Directions for this task:
Repeat each line of the listing exactly as written.
§ §
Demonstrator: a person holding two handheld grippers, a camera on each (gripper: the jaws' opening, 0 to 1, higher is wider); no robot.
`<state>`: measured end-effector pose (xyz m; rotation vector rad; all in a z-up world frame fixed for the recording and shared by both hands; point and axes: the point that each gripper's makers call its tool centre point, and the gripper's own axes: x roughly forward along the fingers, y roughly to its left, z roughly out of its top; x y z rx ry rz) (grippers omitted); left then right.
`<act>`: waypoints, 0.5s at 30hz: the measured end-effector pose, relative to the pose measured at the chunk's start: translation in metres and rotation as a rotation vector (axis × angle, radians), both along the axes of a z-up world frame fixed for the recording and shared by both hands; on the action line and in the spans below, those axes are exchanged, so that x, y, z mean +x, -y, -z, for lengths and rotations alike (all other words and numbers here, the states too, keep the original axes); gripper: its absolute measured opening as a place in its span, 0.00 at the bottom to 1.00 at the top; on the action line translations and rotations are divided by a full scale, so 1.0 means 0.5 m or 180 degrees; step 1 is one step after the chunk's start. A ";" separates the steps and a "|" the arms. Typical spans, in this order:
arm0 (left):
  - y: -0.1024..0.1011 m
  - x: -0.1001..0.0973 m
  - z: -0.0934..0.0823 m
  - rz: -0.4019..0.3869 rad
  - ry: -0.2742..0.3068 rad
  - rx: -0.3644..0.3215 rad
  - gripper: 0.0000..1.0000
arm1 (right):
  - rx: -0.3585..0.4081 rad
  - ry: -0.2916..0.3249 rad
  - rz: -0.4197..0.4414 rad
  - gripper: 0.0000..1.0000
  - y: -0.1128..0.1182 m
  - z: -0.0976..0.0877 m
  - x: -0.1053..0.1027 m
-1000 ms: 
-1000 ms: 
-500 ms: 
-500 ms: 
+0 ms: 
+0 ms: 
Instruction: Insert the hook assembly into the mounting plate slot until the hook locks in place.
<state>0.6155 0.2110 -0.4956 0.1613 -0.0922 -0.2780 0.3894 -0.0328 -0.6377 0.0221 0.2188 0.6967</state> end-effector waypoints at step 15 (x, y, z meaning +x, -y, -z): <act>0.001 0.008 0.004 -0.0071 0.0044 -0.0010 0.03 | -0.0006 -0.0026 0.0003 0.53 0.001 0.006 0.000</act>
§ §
Result of the exercise:
Demonstrator: a person holding two handheld grippers, a camera on each (gripper: the jaws' opening, 0 to 1, higher is wider); no robot.
`<state>`: measured end-effector pose (xyz m; rotation vector rad; all in a z-up world frame fixed for the recording and shared by both hands; point and axes: the point that each gripper's makers call its tool centre point, and the gripper's own axes: x roughly forward along the fingers, y roughly to its left, z roughly out of its top; x y z rx ry rz) (grippers omitted); left then right.
`<act>`: waypoints, 0.5s at 30hz: the measured end-effector pose, relative to the pose measured at the chunk's start: translation in metres and rotation as a rotation vector (axis × angle, radians), both along the axes of a z-up world frame fixed for the recording and shared by both hands; on the action line and in the spans below, those axes are exchanged, so that x, y, z mean +x, -y, -z, for lengths and rotations alike (all other words and numbers here, the states too, keep the original axes); gripper: its absolute measured opening as a place in its span, 0.00 at the bottom to 1.00 at the top; on the action line translations and rotations are divided by a full scale, so 1.0 means 0.5 m or 180 degrees; step 1 is one step after the chunk's start. A ";" separates the steps and a "|" the arms. Typical spans, in this order:
arm0 (left):
  - y: -0.1024..0.1011 m
  - x: -0.1001..0.0973 m
  - z: -0.0934..0.0823 m
  - rz: -0.4019..0.3869 rad
  - ry: -0.2742..0.3068 rad
  - rx: -0.3644..0.3215 rad
  - gripper: 0.0000..1.0000
arm1 (right):
  - rx: -0.3585..0.4081 rad
  - ry: -0.2916..0.3249 rad
  - rz: -0.4197..0.4414 rad
  - gripper: 0.0000..1.0000
  - y: -0.1128..0.1182 m
  - z: -0.0976..0.0877 m
  - x: -0.1053..0.1027 m
-1000 ms: 
-1000 ms: 
-500 ms: 
-500 ms: 
+0 ms: 
+0 ms: 
Instruction: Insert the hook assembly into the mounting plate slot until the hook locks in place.
<state>0.6155 0.2110 -0.4956 0.1613 -0.0922 -0.2780 0.3894 -0.0328 -0.6377 0.0221 0.2188 0.6967</state> end-effector waypoints at step 15 (x, y, z meaning +x, -y, -z): <act>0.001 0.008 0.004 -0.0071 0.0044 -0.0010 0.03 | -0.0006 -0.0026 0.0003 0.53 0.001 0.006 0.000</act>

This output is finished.